* _Exercise_: Copy every line of the records that includes the word "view".

* _Provided data_:
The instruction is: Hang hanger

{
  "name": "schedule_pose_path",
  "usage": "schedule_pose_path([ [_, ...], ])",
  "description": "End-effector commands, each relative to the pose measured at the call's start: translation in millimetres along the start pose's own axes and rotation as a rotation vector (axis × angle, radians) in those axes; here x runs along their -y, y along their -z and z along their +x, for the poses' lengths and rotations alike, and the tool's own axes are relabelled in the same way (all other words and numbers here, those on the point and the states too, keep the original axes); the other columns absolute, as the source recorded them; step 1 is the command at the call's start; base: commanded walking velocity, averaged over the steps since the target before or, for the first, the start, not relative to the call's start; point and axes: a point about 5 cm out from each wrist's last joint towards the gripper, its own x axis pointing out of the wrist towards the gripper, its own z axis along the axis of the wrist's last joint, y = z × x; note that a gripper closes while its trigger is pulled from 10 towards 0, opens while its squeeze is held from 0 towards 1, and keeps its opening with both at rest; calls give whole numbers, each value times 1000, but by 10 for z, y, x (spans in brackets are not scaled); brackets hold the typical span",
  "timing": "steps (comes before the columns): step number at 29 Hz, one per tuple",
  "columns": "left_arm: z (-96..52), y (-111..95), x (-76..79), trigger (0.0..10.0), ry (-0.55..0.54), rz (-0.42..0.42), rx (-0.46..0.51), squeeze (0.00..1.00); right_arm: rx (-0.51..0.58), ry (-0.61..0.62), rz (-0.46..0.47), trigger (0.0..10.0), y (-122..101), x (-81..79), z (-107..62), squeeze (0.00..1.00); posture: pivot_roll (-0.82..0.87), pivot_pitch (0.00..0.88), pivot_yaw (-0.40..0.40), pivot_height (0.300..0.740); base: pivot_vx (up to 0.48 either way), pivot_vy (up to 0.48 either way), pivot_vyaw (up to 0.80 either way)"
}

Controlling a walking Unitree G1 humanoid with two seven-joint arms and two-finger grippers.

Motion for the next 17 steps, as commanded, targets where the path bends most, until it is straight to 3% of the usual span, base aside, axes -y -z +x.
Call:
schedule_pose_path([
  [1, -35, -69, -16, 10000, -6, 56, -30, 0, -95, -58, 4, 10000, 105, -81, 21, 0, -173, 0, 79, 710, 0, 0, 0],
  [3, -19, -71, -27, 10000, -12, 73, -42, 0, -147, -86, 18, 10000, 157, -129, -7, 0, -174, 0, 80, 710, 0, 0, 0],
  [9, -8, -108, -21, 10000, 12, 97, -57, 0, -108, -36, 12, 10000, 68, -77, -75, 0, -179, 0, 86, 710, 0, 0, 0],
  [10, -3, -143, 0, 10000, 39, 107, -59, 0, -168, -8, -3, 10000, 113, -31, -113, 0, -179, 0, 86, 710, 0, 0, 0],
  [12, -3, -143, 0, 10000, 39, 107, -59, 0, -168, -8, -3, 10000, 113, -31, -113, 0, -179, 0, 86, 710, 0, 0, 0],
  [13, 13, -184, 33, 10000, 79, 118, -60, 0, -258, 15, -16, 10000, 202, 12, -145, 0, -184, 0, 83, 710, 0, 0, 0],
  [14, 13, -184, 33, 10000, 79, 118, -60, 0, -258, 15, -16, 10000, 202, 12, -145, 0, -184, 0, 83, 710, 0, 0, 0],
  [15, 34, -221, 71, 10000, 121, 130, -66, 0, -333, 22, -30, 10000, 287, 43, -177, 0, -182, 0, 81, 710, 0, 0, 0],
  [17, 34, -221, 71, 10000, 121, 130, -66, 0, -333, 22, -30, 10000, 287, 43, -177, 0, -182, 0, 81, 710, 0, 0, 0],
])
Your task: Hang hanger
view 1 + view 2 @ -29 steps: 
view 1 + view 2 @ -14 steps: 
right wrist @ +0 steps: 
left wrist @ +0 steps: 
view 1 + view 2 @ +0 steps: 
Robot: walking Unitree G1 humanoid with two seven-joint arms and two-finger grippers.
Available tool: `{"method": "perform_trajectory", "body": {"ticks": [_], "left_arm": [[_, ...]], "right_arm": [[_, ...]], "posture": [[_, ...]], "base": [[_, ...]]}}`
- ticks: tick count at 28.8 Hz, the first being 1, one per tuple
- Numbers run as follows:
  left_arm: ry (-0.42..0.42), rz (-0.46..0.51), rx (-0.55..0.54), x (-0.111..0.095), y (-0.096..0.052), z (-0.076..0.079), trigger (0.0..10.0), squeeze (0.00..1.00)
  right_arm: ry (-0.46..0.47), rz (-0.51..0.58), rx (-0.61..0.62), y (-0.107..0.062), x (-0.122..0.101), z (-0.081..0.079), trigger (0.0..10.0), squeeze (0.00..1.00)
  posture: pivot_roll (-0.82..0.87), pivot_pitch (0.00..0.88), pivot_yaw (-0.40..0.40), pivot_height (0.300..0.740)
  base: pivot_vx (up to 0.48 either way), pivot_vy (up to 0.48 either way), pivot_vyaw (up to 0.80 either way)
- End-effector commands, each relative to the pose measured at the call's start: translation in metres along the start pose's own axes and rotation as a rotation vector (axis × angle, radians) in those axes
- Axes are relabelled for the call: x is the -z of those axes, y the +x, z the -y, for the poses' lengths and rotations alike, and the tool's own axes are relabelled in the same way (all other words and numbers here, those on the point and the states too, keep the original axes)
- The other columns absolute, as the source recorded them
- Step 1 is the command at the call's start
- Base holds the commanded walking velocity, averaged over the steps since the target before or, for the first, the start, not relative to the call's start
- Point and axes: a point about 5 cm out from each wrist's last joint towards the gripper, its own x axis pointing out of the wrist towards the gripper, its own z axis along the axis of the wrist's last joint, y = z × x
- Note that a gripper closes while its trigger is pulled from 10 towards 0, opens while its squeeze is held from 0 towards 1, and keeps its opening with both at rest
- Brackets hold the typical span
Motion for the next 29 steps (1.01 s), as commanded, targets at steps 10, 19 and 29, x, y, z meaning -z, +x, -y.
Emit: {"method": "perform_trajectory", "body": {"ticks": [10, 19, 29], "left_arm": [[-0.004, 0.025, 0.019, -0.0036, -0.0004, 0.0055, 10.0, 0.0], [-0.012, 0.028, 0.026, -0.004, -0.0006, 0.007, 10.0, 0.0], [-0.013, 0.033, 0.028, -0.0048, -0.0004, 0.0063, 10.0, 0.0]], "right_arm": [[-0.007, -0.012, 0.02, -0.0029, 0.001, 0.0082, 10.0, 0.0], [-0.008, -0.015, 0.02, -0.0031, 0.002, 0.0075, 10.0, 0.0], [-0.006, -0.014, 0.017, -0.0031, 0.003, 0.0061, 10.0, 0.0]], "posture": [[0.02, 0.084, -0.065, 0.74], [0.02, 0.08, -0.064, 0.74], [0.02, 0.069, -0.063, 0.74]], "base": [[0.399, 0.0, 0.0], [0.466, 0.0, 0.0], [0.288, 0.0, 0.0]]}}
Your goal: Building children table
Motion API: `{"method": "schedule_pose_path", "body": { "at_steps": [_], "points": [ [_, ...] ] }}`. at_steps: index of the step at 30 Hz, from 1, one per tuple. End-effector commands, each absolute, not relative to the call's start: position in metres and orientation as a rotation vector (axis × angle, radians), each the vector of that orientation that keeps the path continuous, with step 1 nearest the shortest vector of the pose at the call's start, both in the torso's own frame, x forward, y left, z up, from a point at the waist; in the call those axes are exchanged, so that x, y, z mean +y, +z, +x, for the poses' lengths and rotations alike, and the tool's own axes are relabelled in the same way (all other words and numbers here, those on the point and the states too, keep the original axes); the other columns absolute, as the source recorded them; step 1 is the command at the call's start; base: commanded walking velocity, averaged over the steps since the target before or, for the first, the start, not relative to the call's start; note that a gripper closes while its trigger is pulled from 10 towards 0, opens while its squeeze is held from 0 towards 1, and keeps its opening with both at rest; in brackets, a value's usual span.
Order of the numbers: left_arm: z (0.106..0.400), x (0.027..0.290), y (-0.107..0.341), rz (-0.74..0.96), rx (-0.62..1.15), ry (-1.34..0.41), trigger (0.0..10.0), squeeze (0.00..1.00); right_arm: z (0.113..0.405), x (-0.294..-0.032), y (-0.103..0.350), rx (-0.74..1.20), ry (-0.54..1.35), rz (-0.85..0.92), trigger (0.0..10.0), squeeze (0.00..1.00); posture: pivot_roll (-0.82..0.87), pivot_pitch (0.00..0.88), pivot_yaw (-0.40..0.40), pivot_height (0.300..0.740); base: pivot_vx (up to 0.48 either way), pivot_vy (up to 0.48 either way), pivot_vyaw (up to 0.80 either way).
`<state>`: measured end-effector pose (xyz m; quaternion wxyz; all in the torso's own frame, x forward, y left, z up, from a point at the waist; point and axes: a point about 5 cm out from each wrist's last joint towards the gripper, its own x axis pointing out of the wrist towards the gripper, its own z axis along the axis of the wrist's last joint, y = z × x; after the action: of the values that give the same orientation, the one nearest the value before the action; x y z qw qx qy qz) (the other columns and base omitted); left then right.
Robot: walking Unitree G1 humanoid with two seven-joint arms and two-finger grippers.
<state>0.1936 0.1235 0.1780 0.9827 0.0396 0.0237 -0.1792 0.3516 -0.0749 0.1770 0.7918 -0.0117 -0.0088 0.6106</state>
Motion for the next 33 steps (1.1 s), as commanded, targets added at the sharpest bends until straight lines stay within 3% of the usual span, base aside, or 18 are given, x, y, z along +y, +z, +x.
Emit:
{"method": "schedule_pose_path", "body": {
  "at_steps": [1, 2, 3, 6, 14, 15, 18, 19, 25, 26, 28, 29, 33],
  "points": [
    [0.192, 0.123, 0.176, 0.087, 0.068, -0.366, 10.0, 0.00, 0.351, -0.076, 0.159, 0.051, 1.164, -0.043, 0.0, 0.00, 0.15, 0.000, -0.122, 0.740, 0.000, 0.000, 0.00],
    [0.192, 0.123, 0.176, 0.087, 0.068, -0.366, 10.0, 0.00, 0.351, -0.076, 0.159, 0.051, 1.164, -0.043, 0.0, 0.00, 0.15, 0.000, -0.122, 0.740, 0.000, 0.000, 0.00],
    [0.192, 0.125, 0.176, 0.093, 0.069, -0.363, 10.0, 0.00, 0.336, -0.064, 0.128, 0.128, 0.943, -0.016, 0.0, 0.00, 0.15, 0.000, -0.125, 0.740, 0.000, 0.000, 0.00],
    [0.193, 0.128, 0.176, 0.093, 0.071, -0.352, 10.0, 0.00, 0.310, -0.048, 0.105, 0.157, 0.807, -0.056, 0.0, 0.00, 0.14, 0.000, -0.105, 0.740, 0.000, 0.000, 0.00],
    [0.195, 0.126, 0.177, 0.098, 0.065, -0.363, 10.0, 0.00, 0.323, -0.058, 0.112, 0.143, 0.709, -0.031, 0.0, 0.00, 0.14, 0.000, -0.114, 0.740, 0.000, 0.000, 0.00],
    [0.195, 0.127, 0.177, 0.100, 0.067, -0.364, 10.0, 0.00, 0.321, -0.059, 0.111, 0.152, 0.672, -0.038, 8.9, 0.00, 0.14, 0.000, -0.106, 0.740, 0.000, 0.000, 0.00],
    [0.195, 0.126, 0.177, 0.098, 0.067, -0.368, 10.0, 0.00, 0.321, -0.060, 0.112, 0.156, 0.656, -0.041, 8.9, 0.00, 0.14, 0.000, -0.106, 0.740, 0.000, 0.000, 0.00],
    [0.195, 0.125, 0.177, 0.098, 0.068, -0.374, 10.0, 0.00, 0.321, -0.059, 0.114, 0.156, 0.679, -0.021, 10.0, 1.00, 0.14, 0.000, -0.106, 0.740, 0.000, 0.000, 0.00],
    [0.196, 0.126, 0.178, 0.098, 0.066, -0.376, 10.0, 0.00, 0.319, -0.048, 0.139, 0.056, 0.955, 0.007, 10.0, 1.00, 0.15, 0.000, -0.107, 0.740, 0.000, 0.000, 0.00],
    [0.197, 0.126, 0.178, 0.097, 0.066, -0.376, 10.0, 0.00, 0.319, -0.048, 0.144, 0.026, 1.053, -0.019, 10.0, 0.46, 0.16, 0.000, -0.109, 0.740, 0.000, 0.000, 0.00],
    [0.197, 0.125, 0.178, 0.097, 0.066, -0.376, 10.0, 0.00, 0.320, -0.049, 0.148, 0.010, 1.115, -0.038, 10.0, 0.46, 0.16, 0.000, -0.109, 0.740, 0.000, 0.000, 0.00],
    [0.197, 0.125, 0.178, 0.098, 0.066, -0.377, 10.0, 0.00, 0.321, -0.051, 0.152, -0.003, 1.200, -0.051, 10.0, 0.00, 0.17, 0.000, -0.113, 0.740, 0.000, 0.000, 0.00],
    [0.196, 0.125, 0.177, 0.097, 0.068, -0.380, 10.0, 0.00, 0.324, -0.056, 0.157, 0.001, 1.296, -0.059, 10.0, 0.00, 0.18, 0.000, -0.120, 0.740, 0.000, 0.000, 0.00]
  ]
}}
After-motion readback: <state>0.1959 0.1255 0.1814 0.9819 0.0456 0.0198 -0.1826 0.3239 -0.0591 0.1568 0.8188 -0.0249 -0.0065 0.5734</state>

* _Answer to the exercise_:
view 1 + view 2 @ -29 steps: 
view 1 + view 2 @ -14 steps: 
view 1 + view 2 @ +0 steps: 

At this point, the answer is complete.